1. Introduction

A class of rules is developed to span the range between quadratic discriminant analysis and naive Bayes, through a path of sparse graphical models. A group lasso penalty is used to introduce shrinkage and encourage a similar pattern of sparsity across precision matrices. It gives sparse estimates of interactions and produces interpretable models.

In the generic classification problem, the outcome of interest \(G\) falls into \(K\) unordered classes, which for convenience we denote by {\(1, 2, ..., K\)}. Our goal is to build a rule for predicting the class label of an item based on \(p\) measurements of features \(X\in R^P\). The training set consists of the class labels and features for \(n\) items. This is an important practical problem with applications in many fields.

2. Classification Methods

a. Quadratic Discriminant Analysis

  • \(n_k\): #samples in Class \(k\). So \(\sum_{k=1}^K n_k=n\). \(X^k\): data matrix for samples in Class \(k\). \(X^k\) is of dimension: \(n_k\times p\).
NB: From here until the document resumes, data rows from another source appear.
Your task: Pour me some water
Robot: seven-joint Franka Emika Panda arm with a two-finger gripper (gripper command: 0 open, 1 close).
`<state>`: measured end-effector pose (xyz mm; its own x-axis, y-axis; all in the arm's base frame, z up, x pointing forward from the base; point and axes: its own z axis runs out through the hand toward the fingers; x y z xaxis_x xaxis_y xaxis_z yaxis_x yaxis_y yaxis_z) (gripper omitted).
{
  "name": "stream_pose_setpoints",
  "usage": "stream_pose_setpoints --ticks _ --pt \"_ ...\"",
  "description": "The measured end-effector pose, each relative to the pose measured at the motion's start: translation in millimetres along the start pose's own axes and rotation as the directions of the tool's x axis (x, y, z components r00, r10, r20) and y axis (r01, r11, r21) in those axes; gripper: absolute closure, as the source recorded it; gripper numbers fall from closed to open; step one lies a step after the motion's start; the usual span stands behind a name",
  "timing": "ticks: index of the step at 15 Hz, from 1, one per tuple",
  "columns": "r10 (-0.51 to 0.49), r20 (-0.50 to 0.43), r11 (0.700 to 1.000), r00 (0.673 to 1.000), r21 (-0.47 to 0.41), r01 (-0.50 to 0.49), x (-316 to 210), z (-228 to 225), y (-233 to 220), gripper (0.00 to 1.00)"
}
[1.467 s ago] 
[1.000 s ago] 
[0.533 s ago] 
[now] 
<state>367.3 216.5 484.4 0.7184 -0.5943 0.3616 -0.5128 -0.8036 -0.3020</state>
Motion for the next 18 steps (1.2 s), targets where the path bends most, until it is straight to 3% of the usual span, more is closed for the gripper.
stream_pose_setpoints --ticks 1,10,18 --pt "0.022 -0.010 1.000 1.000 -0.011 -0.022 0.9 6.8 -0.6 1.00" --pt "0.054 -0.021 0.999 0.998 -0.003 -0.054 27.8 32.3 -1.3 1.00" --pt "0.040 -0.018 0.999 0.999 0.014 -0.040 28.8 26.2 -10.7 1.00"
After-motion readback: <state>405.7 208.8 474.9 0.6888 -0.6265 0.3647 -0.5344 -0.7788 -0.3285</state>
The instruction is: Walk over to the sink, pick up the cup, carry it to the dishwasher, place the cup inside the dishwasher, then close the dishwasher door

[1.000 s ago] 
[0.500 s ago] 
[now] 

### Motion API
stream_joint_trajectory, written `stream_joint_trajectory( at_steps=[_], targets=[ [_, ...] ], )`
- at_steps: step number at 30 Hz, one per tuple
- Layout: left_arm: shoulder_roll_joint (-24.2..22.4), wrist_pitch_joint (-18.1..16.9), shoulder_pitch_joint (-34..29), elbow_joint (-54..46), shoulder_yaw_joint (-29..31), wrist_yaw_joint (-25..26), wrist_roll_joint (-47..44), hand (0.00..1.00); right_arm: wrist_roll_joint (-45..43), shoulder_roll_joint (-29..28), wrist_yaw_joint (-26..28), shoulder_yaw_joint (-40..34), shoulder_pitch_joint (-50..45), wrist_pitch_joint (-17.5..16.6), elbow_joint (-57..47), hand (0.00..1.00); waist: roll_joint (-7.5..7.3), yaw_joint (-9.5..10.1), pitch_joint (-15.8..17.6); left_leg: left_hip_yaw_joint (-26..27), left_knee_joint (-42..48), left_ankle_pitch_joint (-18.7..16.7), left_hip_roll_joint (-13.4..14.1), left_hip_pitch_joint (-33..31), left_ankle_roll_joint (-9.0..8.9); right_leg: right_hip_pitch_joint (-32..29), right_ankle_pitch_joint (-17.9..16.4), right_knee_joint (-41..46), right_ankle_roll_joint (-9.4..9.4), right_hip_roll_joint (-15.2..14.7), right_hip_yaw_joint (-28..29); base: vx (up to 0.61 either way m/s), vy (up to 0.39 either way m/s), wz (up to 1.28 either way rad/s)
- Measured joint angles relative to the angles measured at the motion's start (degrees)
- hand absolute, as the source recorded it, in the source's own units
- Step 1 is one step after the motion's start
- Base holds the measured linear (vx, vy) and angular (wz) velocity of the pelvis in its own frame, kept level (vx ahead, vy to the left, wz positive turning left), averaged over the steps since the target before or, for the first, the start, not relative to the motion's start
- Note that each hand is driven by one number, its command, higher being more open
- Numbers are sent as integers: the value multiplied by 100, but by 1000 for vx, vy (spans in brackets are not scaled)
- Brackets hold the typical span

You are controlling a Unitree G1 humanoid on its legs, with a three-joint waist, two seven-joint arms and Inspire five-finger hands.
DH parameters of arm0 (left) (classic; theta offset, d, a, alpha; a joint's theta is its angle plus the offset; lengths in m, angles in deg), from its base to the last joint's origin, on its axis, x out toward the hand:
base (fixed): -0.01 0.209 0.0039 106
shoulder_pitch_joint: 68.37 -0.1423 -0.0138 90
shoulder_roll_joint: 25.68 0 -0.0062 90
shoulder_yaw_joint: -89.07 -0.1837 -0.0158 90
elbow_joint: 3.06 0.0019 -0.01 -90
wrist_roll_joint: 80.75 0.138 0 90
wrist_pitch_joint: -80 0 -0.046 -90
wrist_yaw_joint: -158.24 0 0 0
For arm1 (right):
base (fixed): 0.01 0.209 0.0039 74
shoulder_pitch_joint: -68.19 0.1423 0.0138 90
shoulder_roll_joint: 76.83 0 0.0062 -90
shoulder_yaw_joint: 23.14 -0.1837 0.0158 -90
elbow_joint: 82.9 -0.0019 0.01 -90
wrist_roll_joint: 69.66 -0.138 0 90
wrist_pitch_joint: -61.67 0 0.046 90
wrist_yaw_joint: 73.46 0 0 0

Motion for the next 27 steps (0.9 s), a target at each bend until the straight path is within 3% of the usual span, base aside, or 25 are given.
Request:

  • Assign \(x\) to class \(k=\underset{1\leq k \leq K}{\mathrm{arg\min}}d(x,\hat \mu_k)\), where \(\hat \mu_k= \frac{1}{n_k}\sum_{l=1}^{n_k}X_l^k\) is the centroid of Class \(k\).

  • Quadratic Gaussian discriminant fucntions (QDA): \[\delta_k(x)=log\pi_k-\frac{1}{2}log(det\Sigma_k)-\frac{1}{2}(x-\mu_k)^T\Sigma_k^{-1}(x-\mu_k)\]

  • Actually a Bayesian idea. \(\delta_k(x)\) is roughly the log of the posterior probability. \(\pi_k\) is the prior.

  • Discriminant rule: \[k=\underset{1\leq k \leq K}{\mathrm{arg\max}}{\delta_k(x)}\]

  • Often the parameters are unknown but can be estimated from the data.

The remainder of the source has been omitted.